The major landmark of Lány is Lány Castle. At the end of the 16th century, the local fortress was rebuilt into a Renaissance hunting lodge. It was rebuilt into a Baroque castle in the 17th century. Another floor was added in 1730. The game park in the woods near the castle was established in 1713 and the large castle park was founded in 1770. The castle acquired its current appearance after a major reconstruction in 1902–1903. In 1921, it was purchased by the Czechoslovak state and designated as an official summer presidential residence. Slovene architect Jože Plečnik reconstructed the castle and its park in 1921–1924. T. G. Masaryk liked the castle and was allowed to stay there after his abdication in 1935 until his death in 1937. During World War II, the castle was a residence of Emil Hácha, President of Protectorate of Bohemia and Moravia, and then it was used sporadically.

After the Velvet Revolution, the tradition was revived by Václav Havel, the first president of the Czech Republic. Since then, it has been a place of many official sessions between the president and other top politicians. The castle itself is closed to the public. The castle park is partially accessible.

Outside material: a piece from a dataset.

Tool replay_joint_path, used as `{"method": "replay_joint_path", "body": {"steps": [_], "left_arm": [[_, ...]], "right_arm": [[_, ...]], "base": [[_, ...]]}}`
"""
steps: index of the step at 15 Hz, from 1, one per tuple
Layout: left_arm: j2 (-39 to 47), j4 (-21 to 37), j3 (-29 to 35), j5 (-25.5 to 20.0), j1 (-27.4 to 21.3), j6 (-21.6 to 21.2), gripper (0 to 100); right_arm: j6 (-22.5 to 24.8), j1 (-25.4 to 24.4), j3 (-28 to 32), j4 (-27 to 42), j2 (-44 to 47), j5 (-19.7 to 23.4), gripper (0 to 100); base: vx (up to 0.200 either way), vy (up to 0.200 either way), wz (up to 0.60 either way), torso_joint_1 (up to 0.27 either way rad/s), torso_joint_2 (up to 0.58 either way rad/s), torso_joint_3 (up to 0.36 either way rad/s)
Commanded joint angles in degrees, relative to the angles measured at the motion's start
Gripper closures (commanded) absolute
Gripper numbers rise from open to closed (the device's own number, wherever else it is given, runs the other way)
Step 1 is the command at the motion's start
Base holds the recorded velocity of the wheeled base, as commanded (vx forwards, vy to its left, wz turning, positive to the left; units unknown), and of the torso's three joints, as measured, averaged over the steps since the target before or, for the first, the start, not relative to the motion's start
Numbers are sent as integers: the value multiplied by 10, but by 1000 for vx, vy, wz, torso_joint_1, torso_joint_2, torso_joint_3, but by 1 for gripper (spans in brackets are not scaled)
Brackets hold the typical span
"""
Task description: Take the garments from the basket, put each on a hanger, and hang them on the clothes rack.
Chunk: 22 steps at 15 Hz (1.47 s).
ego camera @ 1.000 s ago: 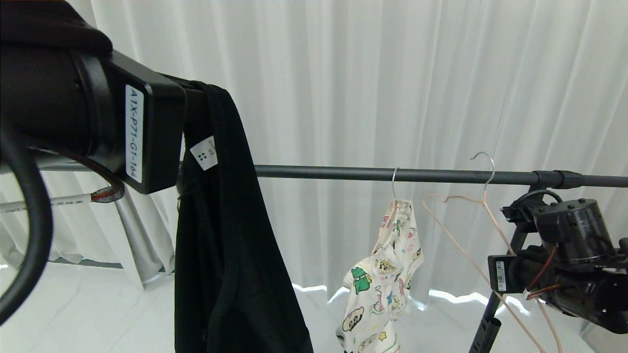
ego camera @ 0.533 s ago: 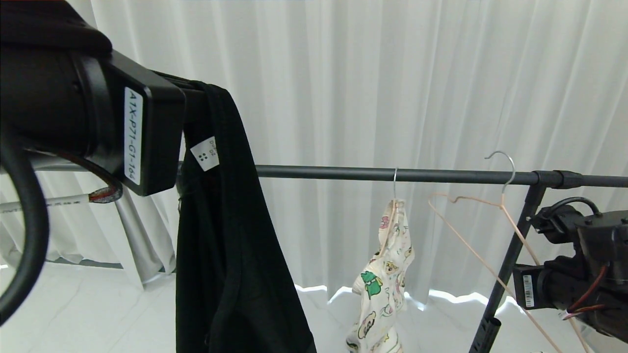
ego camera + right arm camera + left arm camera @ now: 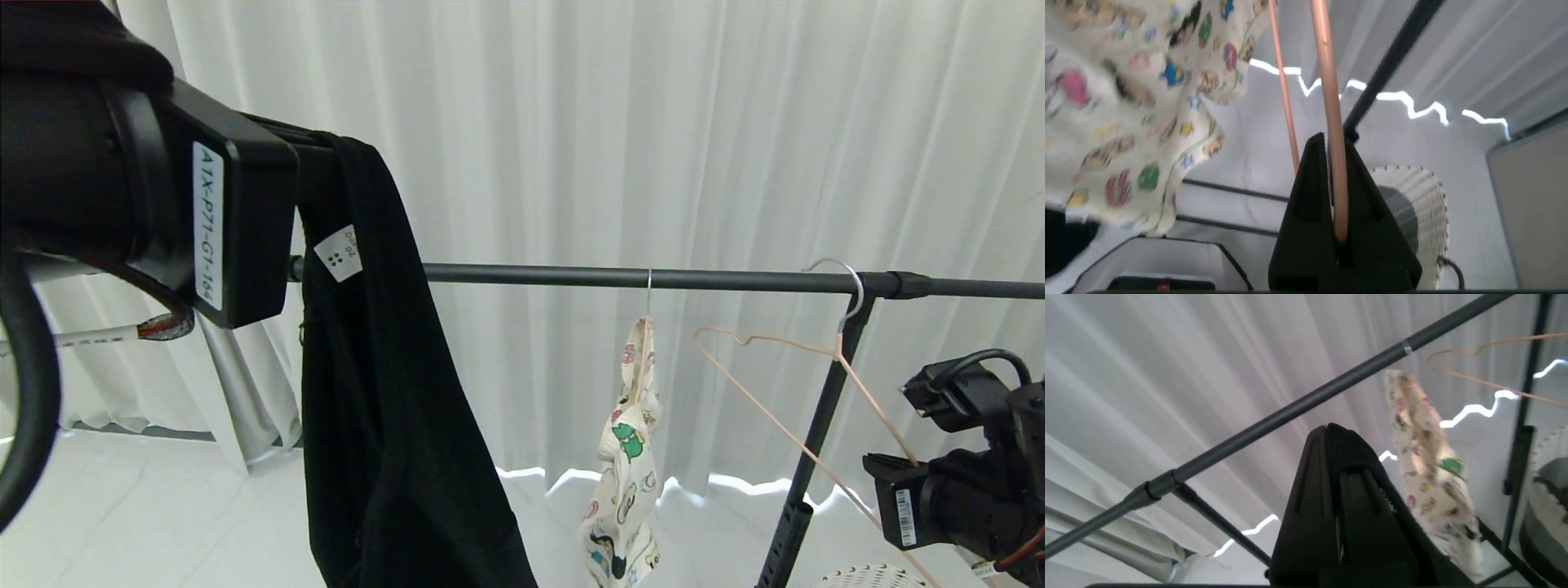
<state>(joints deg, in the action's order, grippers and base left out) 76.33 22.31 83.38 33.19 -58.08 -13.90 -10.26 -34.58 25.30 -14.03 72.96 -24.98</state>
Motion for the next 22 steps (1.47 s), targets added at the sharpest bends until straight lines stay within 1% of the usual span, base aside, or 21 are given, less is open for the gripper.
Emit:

The Church of the Holy Name of Jesus was originally built as a castle chapel. It was built in the Rococo style in 1748–1752 and it is connected to the castle by a covered passage.

A reconstructed Baroque building of a former granary houses the Museum of T. G. Masaryk. The museum presents the life and living of the entire Masaryk family, the period of World War I, the Czechoslovak Legion and the establishment of the First Czechoslovak Republic. There is also a small exhibition about the municipality.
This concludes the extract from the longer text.